I think it’s compulsory, yes, but the question is complex. If we take the queer milieu today, for example, which I’m passionate about, it blames the white gays of the 1990-2000s for now being in power and locking everything into a kind of clique, once again patriarchal in the end, without having at all integrated issues of colonization, racism, plurality, and even lesbian purchasing power. So we’re back to reproducing a power that’s already in place.

Being gay today is much more accepted than it was twenty years ago, but being a foreign-born transsexual is just as terrible to live through as what gay people have experienced themselves, but don’t give them the support they need.

It’s wonderful that there’s been this evolution for the gay community, but it stopped there. I’m making a quick analysis of it when it’s perhaps much more complex, but they managed to change things and didn’t ask themselves what they could change for others and how they could set up a permanent movement to change mentalities and not just say “we’re going to save our skins”.

I told myself, for example, that I was going to talk about lake pollution in my film, and I met ecotoxicologists who told me that the lake was 10 times less polluted than it was 20 years ago, and that fishermen were even saying that it was too clean because there were no fish or algae left. It’s because it’s a closed territory with Evian, its casino and Switzerland, which will do everything they can to save a lake, but we won’t do it for the ocean, the Nile or the Ganges, because that doesn’t concern us.   

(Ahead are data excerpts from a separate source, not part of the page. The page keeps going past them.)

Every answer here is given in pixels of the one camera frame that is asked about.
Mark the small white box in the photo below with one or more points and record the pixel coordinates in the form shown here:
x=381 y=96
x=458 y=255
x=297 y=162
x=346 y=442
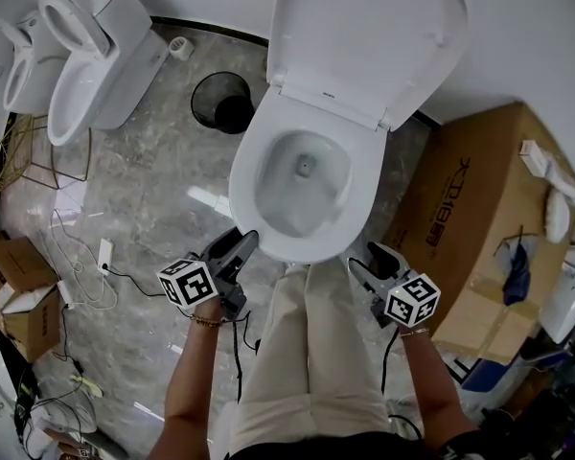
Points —
x=534 y=157

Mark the large cardboard box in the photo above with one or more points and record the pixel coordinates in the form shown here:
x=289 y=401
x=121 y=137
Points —
x=460 y=209

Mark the tall tank white toilet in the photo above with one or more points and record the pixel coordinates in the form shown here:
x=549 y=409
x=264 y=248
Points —
x=115 y=65

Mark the person's beige trousers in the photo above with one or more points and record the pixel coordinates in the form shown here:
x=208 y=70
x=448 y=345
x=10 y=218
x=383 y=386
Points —
x=306 y=352

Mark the open small cardboard box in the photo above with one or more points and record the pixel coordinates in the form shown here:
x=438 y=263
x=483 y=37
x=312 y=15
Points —
x=14 y=276

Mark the dark blue cloth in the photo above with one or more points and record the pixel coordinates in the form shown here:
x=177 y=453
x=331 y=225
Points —
x=516 y=276

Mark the person's right forearm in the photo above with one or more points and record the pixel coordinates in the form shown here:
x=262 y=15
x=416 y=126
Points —
x=436 y=386

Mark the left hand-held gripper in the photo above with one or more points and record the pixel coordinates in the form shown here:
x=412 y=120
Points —
x=191 y=285

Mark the black mesh waste bin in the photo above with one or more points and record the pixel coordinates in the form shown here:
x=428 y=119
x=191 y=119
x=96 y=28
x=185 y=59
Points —
x=211 y=94

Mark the small white slotted cup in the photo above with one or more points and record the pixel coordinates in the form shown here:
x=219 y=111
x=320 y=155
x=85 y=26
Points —
x=180 y=48

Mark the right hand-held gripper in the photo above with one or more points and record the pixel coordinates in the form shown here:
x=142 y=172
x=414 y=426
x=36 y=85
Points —
x=412 y=300

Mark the blue and white flat box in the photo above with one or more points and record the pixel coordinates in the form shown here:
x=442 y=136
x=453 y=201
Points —
x=484 y=376

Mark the person's black shirt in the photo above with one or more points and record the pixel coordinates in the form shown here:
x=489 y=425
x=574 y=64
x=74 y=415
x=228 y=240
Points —
x=364 y=448

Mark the person's left forearm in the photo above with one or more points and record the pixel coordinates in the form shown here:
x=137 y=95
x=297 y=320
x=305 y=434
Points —
x=196 y=381

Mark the white power adapter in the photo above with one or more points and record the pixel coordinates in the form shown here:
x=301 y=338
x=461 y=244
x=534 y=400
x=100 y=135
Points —
x=66 y=294

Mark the small rounded white toilet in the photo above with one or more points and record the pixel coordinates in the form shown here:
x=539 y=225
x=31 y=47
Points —
x=21 y=65

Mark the white toilet seat and lid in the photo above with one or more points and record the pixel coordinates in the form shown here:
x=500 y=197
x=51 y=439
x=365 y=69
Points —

ToutCommence-FrédéricChoffat-Film-Climat-Activisme-Jeunes 4

If you could imagine the community of tomorrow, the community of the new world?

I’m thinking of the Internet. With the Internet, we’ve managed to move away from a linear approach, with this idea of the web, this idea that when information isn’t there, it comes from somewhere else. And it’s a very fine example of a horizontality that suddenly becomes a trap, and the web of thought becomes a kind of net that’s going to wrap you up because the algorithms are only going to lead you into a thought. For example, and that’s another debate, we turn off the media tap, but should we turn off the Russian media for Europe? Is this what’s going to give us a better understanding of the conflict, or is it censorship in the other sense, where we’re no longer even allowed to have access to what the Russians think or what we’re transmitting to them so that we can make our analysis. 

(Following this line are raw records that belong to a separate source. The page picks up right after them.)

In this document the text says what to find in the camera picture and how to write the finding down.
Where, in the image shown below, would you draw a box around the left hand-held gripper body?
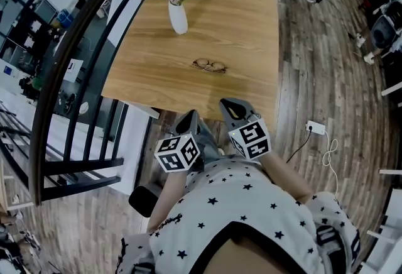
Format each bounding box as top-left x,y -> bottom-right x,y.
153,131 -> 205,174

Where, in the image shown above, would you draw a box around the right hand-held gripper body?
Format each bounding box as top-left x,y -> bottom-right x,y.
227,113 -> 272,161

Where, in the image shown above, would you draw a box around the white star print shirt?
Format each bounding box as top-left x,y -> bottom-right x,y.
116,159 -> 362,274

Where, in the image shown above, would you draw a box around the white floor sign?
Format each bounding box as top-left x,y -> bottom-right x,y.
62,58 -> 84,82

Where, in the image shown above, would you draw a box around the white ceramic vase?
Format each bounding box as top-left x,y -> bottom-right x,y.
168,1 -> 188,35

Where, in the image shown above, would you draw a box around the white power strip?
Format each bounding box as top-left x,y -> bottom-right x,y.
306,121 -> 326,135

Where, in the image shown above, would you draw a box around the grey harness strap buckle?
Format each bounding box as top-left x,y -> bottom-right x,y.
315,224 -> 342,248
131,261 -> 155,274

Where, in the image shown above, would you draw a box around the black shelf cabinet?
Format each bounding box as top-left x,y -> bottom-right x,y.
0,0 -> 60,53

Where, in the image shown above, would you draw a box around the grey black office chair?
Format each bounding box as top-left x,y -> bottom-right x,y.
369,0 -> 402,50

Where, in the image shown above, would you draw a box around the person's denim trousers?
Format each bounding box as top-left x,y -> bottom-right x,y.
196,118 -> 224,167

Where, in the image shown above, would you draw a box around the brown eyeglasses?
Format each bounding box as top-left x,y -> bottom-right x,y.
192,58 -> 227,75

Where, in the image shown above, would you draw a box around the white power cable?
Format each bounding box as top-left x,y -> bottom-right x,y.
322,131 -> 340,195

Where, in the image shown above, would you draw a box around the person's left forearm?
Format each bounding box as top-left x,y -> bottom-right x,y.
146,170 -> 189,233

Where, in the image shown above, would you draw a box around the black power cable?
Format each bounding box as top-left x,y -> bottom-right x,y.
286,128 -> 312,163

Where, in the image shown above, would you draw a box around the black metal railing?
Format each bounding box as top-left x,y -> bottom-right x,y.
28,0 -> 202,206

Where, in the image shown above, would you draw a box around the person's chest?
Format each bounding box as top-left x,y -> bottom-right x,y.
197,231 -> 318,274

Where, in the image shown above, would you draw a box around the person's right forearm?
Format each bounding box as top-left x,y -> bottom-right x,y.
257,150 -> 313,204

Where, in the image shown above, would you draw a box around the white rack frame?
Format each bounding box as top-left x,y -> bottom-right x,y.
361,168 -> 402,274

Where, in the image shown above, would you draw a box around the blue storage bin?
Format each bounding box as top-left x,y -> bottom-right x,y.
56,8 -> 73,25

So I’d like to see this hyper-dependence we have today, thanks to technology and globalization, become a synergy, i.e. for everyone to be able to share what they know, and for us to arrive at a much more horizontal relationship of sharing skills, sharing resources and knowledge, and sharing the acquired.

With the trap like the Internet that it turns into something else again. It’s also a questioning of private property, of inheritance, of the system once again: as long as the great families of Florence have been the same since the Renaissance, the dynasties have been the same for 500 years and no one has managed to get in. Then there are the nouveau riche, but they joined this monarchy by marriage. Young people starting out today, if they’re like my white, well-educated children, they’ll have a chance, whereas a traumatized first-generation Syrian child will also have a chance, but that doesn’t mean he’ll become a lawyer, banker or doctor… Even though Switzerland’s power of integration is quite astonishing, we’re still stuck in this system.

What I’d like to see is a move away from this “acquisitive” approach to a “mutualized” approach, but what form this will take I don’t know, I’m open to it. I’m excited to imagine that anything is possible and I’m not overly optimistic in saying that anything is going to be possible, but we’ve got to do it, we’ve got no choice. So it all begins!